13 December 2008

The power of Facebook

I gave away my TV set three years ago, mainly because I rarely watched it, but also because many of the programmes offended me. In my innocence I wrote to TV Licensing to tell them that I would no longer be sending them the annual licence fee due in the UK from anyone who watches television. The money funds the BBC, whose shameless output of government propaganda was a further disincentive for me to keep the thing.

TVL’s reply, in so many words, called me a liar and a cheat. They said they would be sending someone to inspect my home to check up on me.

As you may imagine, I did not take kindly to this, nor did I take kindly to the stream of subsequent letters from TVL, all more or less bullying and intimidating. My Member of Parliament was of no help whatever, but facts gleaned from the internet provided me with the necessary defence. I was finally compelled to write a suitably insulting letter to the BBC itself, since when TVL have left me in peace.

The Corporation has made of me an abiding enemy. I look forward to the day when it is destroyed or broken up. For a rehearsal of some of its faults, see this post by Jonathan Miller.

Recently, anti-BBC sentiment has been spreading more widely, catalysed by a scandal. Two radio presenters left obscene messages on the answerphone of Andrew Sachs, an elderly, respected, and much loved British actor. One of the presenters, Russell Brand, informed Mr Sachs in graphic terms of what he had got up to with his granddaughter, while the other, Jonathan Ross, who is paid £6 million a year by the BBC, sniggered and egged him on. Brand has since resigned from that show, and Ross was suspended for three months without pay.

The resulting furore, initially handled with dismissive arrogance, revealed just how far the BBC has fallen in the national esteem. It has given rise to a Facebook group whose members have pledged to stop paying the licence fee.

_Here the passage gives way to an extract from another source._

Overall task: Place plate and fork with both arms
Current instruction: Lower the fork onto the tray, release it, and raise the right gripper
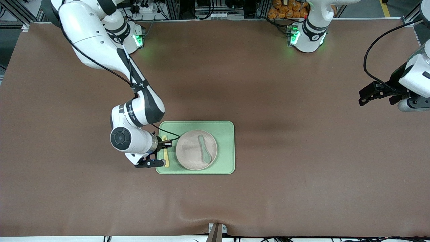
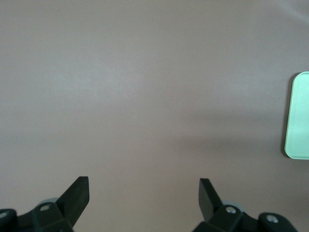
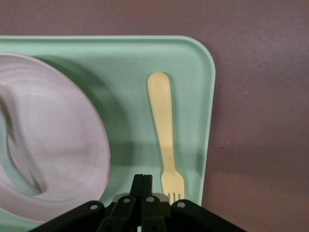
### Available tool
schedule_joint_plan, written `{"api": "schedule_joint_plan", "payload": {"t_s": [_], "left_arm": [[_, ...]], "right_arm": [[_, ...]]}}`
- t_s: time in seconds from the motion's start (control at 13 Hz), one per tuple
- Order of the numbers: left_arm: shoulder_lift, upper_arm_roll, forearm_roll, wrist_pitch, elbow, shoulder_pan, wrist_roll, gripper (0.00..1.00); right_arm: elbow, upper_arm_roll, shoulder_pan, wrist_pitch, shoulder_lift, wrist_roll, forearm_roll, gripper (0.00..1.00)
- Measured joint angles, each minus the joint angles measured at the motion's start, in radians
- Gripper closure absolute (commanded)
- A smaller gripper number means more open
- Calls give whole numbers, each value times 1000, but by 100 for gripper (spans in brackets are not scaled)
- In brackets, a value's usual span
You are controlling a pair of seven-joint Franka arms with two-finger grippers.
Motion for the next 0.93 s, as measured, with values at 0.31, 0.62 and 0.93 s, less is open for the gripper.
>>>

The group has grown with astonishing speed. Currently it numbers 221,637, representing, if all the members do indeed withhold payment, an annual loss to the BBC of about £30 million. Now, this is only about 1% of the sum raised by the licence fee, but it is still a fair chunk of change. Without it the BBC will have to make some major readjustments in its spending plans. If the group ever reaches its stated goal of 10 million members, the BBC’s licence-fee income will be halved and the organization will in all likelihood collapse.

I have been following the development of this group with interest. It gives a hint of things to come.

In Britain, as in most developed countries, we are sitting on what newspapers usually call a “demographic timebomb”. There are too many old people. Increasingly, younger workers will be paying more and more tax to support them. This is likely to give rise to much resentment, since not a few of the elderly have made little provision for their own support, having swallowed the cruel lie that the state would look after them.

There will come a point when this resentment crystallizes into a political movement; when overworked and penurious young people decide to stage a tax strike. The television licence fee is officially classified as a tax, and a strike is exactly what is happening right now on Facebook.

If you are 50 years of age or over, living in a developed country, and have no savings, this may be a very good time to reassess what your future holds.

2 comments:

Anonymous said...

The facebook group unfortunately was started by a guy who just uses it to try and get people to join his forum which has hardly anything to do with the cause of abolishing the BBC TV Licence. You'll find sites like http://www.tvlicenceresistance.info are the real threat to the BBC because they help and inform people. You'll find that site has people who have gone 20/30yrs without paying them so they know whats what ;)

Richard Herley said...

Yes, I've been a member of the BBC Resistance Forum since 2005.

I believe the site you mention is a breakaway established by a former member of BBC Resistance who saw a troll under every bed!